Re: [PATCH 0/5] [RFC] binary reading of ftrace ring buffers
From: Mathieu Desnoyers
Date: Wed Mar 04 2009 - 10:39:52 EST
* Ingo Molnar (mingo@xxxxxxx) wrote:
>
> * Steven Rostedt <rostedt@xxxxxxxxxxx> wrote:
>
> > RFC only, not for pulling, unless everyone is fine with these
> > :-)
> >
> > After telling the folks from Google that I had splice code
> > that I needed to get working, I finally got around to doing
> > it.
> >
> > Not only did I get the splice code working, but I also made a
> > perl script (might want to cover you eyes if you look at that
> > code) that can automagically create the output from the binary
> > files reading the format arguments in the
> > /debugfs/tracing/events/<subsys>/<event>/format file.
>
> Very cool stuff!
>
> The ftrace splice path allows the following tracing path: after
> we create a trace ringbuffer page in the kernel, we dont touch
> it _ever again_. We can shuffle it to disk via DMA or over the
> network via DMA without bringing it again into the CPU's caches.
>
> This feature allows low-overhead high-throughput tracing on
> unprecedented levels. There's no format string overhead, no
> instruction patching/trapping overhead - straight raw binary
> tracing with C syntax tracepoints and a zero-copy path to
> storage.
>
> Have you had any chance to measure tracing overhead and the
> maximum throghput we can reach with the ftrace splice code? I'd
> expect to see some really nice numbers.
>
"unprecented levels" -> LTTng has been using splice for about 5 months.

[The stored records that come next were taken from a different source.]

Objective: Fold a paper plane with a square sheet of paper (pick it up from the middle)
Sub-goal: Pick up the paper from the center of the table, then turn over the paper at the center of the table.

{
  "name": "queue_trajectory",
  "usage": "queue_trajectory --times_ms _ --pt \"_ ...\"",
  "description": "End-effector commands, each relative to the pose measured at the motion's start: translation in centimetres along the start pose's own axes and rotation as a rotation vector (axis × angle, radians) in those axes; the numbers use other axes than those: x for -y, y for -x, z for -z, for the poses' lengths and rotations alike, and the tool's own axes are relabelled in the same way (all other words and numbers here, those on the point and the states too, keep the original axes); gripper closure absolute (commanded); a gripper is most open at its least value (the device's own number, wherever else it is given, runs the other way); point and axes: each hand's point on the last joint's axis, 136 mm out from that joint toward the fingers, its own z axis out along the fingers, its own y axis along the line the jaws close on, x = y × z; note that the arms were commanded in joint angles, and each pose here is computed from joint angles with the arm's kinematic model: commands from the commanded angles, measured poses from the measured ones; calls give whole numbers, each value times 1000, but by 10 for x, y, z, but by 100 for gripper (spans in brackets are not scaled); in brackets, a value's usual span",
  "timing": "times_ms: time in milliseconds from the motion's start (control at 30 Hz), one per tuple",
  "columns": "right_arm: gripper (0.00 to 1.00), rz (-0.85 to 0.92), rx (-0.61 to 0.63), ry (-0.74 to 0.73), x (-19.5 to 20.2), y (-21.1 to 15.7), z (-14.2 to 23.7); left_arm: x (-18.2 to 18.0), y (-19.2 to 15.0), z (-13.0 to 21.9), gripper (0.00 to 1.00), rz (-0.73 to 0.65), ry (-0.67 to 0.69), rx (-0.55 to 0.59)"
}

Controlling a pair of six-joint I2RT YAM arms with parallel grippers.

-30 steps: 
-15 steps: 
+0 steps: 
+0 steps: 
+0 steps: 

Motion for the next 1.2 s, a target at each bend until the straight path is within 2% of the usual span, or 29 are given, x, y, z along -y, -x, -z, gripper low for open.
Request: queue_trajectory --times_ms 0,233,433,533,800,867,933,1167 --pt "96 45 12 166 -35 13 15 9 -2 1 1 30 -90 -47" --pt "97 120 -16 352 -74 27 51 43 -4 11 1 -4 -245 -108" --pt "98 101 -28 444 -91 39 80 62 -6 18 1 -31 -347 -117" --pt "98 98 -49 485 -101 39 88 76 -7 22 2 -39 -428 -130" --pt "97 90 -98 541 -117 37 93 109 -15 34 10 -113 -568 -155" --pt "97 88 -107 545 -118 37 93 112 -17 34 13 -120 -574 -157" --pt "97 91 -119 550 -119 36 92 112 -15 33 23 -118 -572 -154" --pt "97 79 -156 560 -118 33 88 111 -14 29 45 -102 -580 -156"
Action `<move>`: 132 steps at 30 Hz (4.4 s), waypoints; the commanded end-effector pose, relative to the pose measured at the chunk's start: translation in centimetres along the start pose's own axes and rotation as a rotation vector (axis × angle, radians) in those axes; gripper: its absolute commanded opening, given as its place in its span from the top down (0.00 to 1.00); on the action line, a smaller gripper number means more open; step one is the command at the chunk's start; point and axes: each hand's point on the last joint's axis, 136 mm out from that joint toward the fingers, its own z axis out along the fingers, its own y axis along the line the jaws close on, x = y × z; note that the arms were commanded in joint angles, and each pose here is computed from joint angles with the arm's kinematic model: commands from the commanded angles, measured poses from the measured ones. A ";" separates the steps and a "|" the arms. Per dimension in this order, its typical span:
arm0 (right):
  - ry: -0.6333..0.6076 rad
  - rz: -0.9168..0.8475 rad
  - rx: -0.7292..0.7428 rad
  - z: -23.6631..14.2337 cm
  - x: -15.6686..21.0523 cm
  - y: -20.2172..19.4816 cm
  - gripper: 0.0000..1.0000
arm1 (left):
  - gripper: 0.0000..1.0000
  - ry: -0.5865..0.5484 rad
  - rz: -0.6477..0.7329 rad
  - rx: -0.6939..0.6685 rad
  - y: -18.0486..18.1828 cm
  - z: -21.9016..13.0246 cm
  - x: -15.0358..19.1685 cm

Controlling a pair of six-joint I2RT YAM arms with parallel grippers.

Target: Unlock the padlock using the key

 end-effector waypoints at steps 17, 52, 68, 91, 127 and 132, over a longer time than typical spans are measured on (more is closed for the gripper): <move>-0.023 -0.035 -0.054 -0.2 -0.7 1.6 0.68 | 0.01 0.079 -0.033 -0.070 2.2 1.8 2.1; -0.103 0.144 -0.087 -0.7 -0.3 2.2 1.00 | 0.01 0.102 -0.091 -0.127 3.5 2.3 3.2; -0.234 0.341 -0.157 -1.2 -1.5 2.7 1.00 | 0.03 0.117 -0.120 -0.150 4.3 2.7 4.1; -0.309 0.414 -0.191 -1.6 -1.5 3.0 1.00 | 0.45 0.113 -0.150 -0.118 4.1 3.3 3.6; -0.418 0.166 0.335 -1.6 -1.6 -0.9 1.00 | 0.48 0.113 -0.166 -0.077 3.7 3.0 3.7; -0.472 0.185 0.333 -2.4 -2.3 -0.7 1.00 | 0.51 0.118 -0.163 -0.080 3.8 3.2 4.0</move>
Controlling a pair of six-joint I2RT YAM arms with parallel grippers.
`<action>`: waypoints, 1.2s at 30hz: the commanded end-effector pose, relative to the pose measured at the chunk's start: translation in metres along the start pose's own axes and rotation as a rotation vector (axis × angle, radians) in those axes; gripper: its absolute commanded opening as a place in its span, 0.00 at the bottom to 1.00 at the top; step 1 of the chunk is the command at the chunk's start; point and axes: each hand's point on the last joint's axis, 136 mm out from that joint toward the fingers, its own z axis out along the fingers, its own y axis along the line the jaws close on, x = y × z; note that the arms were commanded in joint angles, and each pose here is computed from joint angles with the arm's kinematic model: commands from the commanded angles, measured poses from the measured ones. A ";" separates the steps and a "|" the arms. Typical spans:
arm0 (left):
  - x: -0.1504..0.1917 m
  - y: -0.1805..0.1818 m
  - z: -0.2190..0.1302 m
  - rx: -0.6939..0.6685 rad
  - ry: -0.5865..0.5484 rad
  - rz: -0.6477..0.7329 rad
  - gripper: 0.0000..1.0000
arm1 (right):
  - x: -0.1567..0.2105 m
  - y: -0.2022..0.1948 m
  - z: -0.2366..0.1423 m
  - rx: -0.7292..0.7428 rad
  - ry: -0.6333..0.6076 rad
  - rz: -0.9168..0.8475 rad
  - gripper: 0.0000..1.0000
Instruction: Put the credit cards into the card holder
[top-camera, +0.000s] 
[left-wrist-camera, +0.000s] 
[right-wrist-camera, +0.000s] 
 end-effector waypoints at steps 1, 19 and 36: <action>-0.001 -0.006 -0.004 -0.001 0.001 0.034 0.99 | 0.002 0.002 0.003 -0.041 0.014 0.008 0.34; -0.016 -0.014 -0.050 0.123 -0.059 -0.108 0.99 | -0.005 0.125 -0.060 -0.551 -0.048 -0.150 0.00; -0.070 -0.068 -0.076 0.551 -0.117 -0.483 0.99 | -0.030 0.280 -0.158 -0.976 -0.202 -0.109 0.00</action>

The only reason why I did not post the patchset which performs this is
because I am currently adapting a LTTng module to optionally format the
binary buffers to a text output. And yes, it provides very, very good
performance results.
Mathieu
> > >From previous patches, we have in include/trace/sched_event_types.h:
> >
> > #undef TRACE_SYSTEM
> > #define TRACE_SYSTEM sched
> >
> > TRACE_EVENT_FORMAT(sched_switch,
> > TPPROTO(struct rq *rq, struct task_struct *prev,
> > struct task_struct *next),
> > TPARGS(rq, prev, next),
> > TPFMT("task %s:%d ==> %s:%d",
> > prev->comm, prev->pid, next->comm, next->pid),
> > TRACE_STRUCT(
> > TRACE_FIELD(pid_t, prev_pid, prev->pid)
> > TRACE_FIELD(int, prev_prio, prev->prio)
> > TRACE_FIELD_SPECIAL(char next_comm[TASK_COMM_LEN],
> > next_comm,
> > TPCMD(memcpy(TRACE_ENTRY->next_comm,
> > next->comm,
> > TASK_COMM_LEN)))
> > TRACE_FIELD(pid_t, next_pid, next->pid)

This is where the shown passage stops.